The Truth and Reconciliation Commission of Canada, a product of the settlement agreement between the federal government and Canada's aboriginal peoples, is co-ordinating the event and six others like it across the country. Its mandate extends to creating a historical record, collecting statements from anyone affected by the residential-school experience, and promoting education about it for future generations.
The residential-school system removed children from their homes and families. The results included horrendous instances of sexual and physical abuse. Almost every student was shaped by emotional cruelty and loss of dignity. Eddy Jules, a student who arrived at the Kamloops Indian Residential School in 1969, remembers that "the first thing they did to us when we walked in the door is they cut our hair" - an assault on a child whose long hair is intrinsic to his First Nations identity.
Truth is needed because some facts still need to be collected. The commission's chair, Mr. Justice Murray Sinclair, wants to get to the bottom of stories about children who went missing from the schools. Stories of student-on-student abuse also need to be told.

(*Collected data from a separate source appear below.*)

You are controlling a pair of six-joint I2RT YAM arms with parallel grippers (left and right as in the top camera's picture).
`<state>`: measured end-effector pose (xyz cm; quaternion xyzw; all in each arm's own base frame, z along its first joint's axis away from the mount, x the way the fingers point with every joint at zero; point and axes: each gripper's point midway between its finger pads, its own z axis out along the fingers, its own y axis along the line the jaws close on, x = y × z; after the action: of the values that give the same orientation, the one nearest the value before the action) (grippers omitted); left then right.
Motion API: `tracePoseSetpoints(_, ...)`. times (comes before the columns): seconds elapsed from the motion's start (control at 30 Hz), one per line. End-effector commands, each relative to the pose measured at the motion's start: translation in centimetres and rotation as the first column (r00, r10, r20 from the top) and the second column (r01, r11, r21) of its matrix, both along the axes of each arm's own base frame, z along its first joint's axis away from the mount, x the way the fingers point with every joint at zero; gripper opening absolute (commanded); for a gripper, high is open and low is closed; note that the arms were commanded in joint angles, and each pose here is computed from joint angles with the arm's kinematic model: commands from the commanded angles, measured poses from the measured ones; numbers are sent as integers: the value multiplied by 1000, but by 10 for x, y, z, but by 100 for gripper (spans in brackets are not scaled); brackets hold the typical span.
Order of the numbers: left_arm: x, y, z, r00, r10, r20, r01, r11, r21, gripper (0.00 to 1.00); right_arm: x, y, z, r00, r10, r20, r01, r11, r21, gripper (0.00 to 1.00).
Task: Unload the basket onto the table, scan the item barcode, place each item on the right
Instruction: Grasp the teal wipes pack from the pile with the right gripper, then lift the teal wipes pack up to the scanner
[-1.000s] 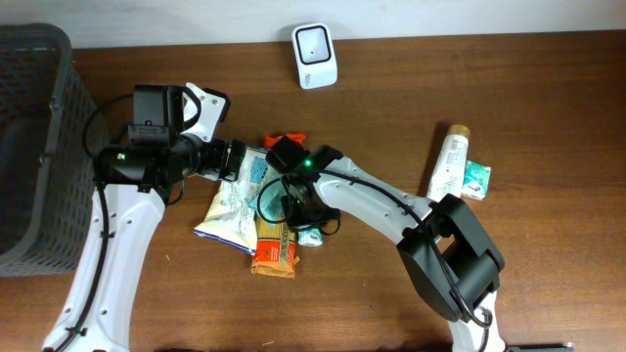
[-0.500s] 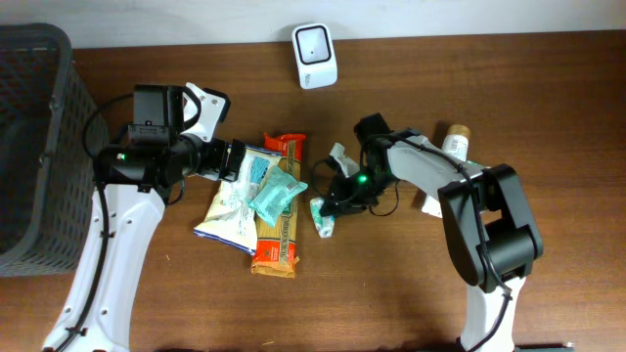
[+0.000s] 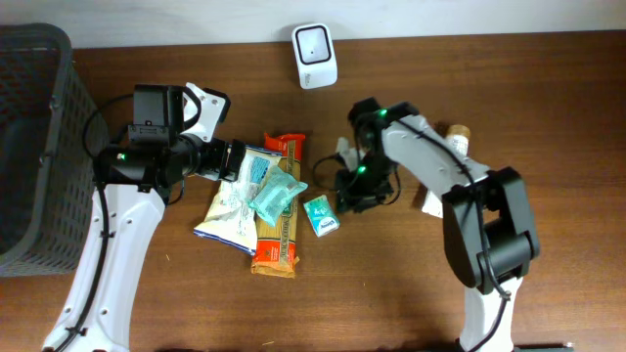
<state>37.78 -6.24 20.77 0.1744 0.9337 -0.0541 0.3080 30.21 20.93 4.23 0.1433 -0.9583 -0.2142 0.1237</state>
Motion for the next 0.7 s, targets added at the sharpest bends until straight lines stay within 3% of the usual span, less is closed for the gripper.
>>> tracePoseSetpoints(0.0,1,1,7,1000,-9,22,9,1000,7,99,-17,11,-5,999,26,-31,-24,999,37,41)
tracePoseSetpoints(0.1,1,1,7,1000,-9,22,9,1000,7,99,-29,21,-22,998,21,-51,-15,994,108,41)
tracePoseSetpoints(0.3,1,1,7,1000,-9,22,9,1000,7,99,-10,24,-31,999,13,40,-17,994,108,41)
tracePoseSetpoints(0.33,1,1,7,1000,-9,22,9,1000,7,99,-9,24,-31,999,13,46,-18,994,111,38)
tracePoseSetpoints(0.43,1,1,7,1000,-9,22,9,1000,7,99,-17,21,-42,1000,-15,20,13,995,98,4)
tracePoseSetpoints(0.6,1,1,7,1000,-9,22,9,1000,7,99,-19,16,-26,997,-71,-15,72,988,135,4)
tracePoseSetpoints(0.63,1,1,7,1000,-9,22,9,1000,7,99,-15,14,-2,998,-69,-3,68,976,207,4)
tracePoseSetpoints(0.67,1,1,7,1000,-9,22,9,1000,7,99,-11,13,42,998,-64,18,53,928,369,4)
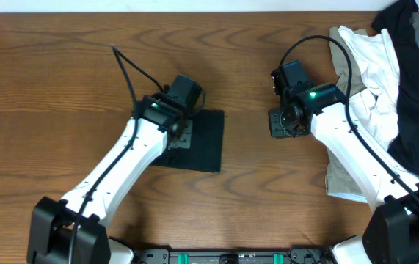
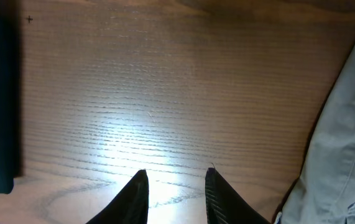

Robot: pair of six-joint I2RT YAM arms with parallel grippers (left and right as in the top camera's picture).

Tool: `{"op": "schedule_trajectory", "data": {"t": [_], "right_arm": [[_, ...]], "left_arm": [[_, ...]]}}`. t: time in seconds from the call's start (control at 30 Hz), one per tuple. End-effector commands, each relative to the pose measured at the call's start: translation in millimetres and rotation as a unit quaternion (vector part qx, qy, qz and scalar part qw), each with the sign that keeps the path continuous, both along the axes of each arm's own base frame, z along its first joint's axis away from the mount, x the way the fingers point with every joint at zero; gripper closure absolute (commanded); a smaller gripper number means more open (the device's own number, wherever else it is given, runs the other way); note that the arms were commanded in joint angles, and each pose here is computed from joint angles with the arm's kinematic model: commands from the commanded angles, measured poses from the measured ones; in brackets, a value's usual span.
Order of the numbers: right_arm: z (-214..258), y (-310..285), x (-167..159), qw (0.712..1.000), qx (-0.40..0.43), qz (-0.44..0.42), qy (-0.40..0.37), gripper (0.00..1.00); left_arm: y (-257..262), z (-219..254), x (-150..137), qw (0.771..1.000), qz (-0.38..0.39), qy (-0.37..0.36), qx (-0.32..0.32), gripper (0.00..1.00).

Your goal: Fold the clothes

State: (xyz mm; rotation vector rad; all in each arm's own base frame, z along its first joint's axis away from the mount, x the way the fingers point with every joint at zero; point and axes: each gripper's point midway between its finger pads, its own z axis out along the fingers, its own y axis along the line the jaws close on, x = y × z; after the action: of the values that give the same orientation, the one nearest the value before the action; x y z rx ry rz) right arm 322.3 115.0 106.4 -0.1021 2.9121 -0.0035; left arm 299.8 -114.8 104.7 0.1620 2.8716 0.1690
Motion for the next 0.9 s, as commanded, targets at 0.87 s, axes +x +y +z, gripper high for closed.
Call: {"op": "schedule_trajectory", "data": {"t": [0.87], "right_arm": [[2, -5, 3, 1.000, -0.004, -0.013, -0.004, 0.69]], "left_arm": [[23, 80, 25, 0.987, 0.059, -0.142, -0.047, 0.59]]}}
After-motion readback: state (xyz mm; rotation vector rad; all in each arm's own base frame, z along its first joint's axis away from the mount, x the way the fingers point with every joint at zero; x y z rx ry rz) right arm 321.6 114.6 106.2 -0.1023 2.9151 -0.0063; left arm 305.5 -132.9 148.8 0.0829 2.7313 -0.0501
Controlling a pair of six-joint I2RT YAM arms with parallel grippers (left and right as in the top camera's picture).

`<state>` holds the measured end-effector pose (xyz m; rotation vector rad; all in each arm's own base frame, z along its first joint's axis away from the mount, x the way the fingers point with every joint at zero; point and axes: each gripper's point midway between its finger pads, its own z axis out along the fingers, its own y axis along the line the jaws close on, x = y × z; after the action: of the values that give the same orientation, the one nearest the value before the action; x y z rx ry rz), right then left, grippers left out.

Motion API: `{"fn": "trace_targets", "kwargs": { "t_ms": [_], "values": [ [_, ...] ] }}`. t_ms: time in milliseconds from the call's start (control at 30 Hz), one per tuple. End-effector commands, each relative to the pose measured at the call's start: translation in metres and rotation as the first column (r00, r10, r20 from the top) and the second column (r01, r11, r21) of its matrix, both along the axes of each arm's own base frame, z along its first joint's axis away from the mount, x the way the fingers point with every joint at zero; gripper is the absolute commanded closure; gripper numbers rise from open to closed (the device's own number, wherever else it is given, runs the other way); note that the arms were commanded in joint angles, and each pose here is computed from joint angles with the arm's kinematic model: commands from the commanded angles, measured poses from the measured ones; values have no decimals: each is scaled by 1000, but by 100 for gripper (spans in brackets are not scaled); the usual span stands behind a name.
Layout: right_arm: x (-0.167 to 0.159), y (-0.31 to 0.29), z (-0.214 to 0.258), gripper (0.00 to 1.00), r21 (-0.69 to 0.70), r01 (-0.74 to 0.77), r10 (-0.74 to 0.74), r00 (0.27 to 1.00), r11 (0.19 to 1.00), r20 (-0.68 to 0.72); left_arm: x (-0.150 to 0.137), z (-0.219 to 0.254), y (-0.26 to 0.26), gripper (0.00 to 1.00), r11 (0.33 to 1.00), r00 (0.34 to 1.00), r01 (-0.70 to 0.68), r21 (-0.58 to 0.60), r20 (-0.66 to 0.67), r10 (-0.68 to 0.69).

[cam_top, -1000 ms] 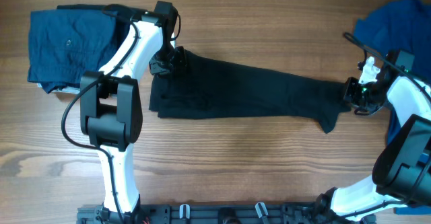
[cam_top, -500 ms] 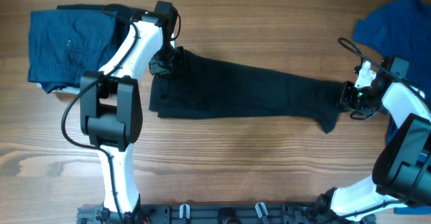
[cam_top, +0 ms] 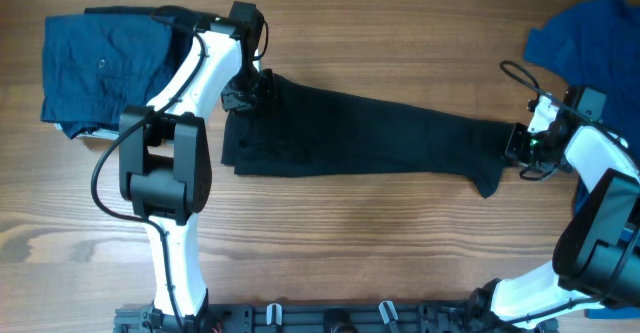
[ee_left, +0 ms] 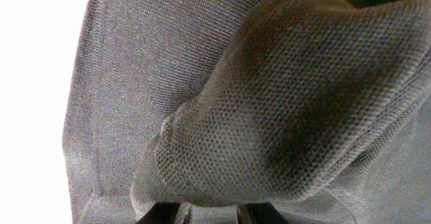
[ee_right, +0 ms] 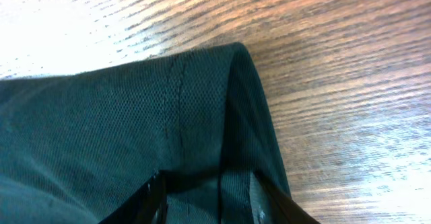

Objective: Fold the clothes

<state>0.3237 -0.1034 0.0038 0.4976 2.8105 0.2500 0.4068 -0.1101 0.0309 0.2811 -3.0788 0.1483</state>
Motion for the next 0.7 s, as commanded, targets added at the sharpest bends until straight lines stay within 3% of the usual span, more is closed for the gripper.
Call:
{"fn": "trace_targets", "kwargs": {
  "t_ms": [0, 667],
  "values": [
    [-7, 10, -6, 63, 43, 18, -19, 1000, 999, 4, -2, -5, 5, 78, 1000, 1000, 11, 16, -11, -10],
    [17, -1, 28, 66, 28, 13, -14, 999, 1000, 36, -2, -5, 5, 78, 1000, 1000, 11, 16, -11, -10]
  ]
}}
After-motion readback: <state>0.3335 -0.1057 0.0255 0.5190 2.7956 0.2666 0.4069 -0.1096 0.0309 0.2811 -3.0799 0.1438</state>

Reconciliation is needed because in many ways, residential schools aren't just part of the story of the aboriginal-colonial relationship; they are the story. Nearly every aspect of the relationship - the making, and occasional breaking, of treaties; attempts to suppress aboriginal culture; the institutionalization of aboriginals - is either reflected in, or was propelled through residential schools.
There is an urgency in telling the stories. Most of the schools closed by the 1970s, so almost all of the perpetrators are gone. Many former students - the commission estimates 80,000 - remain, but their numbers are dwindling. The legacy remains, in the generations of people whose parents and grandparents failed at parenthood because they knew only institutionalization in their own childhood.
Reconciliation may be harder than truth, and not just for aboriginals; it will take a creative engagement by the commission to convince new Canadians that this is part of their story, and to remind all Canadians that the residential schools story merits telling and retelling in 2010 and beyond.
There are legitimate differences of opinion in Canada about questions of aboriginal policy, but the need for truth and reconciliation cuts across these lines. In 1994, a young aboriginal student told the CBC that traditional First Nations education consisted of "the three L's": looking, listening and learning. That education was denied to too many aboriginal people. The commission allows Canadians to look, listen and learn, if they have the courage.